WHAT IS BEING ASKED: Print the lines in the listing below that fall between the line with "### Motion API" and the line with "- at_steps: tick", those two lines included, exactly as they stand and with nothing else.

─── THE DATA ───

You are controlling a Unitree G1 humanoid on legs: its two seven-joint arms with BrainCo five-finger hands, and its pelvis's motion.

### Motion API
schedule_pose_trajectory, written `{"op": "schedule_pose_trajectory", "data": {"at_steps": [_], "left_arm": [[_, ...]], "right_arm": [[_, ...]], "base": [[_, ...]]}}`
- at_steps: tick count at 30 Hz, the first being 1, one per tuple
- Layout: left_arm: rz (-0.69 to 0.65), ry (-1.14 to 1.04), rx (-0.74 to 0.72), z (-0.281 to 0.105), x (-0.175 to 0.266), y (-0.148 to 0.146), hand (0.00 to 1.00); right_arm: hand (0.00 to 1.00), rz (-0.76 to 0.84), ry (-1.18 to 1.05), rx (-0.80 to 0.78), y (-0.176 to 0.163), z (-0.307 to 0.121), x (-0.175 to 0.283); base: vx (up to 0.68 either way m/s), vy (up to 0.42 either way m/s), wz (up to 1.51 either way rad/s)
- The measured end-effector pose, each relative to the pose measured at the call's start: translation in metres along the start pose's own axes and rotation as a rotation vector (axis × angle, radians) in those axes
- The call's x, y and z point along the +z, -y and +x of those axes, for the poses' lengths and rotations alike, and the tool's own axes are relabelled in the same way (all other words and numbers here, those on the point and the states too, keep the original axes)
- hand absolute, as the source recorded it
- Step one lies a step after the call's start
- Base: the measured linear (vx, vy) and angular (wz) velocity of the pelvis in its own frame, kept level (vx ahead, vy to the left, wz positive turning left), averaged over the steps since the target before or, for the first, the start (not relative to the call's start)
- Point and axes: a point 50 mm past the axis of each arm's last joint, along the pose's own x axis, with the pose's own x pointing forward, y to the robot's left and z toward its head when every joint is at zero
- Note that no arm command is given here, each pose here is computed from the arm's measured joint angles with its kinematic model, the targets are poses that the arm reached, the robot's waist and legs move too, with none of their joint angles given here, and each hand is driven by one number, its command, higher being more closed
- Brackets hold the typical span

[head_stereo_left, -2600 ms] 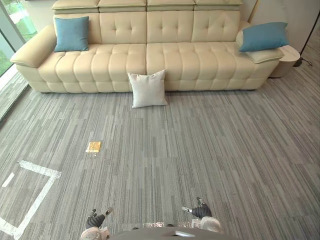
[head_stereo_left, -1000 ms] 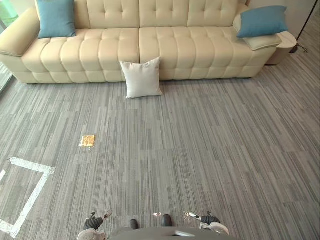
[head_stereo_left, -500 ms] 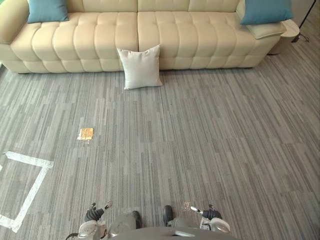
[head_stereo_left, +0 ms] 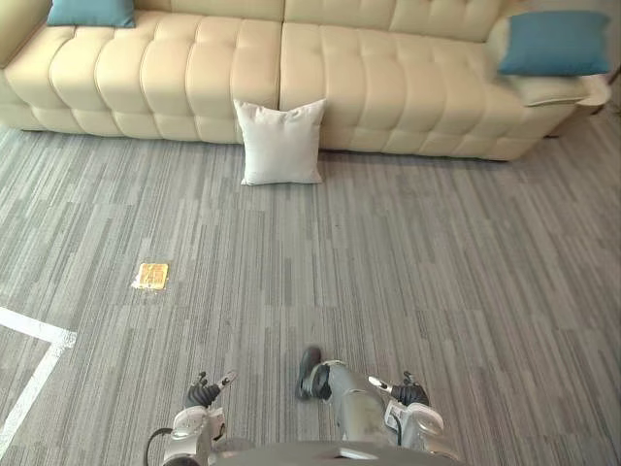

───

RESULT:
### Motion API
schedule_pose_trajectory, written `{"op": "schedule_pose_trajectory", "data": {"at_steps": [_], "left_arm": [[_, ...]], "right_arm": [[_, ...]], "base": [[_, ...]]}}`
- at_steps: tick count at 30 Hz, the first being 1, one per tuple

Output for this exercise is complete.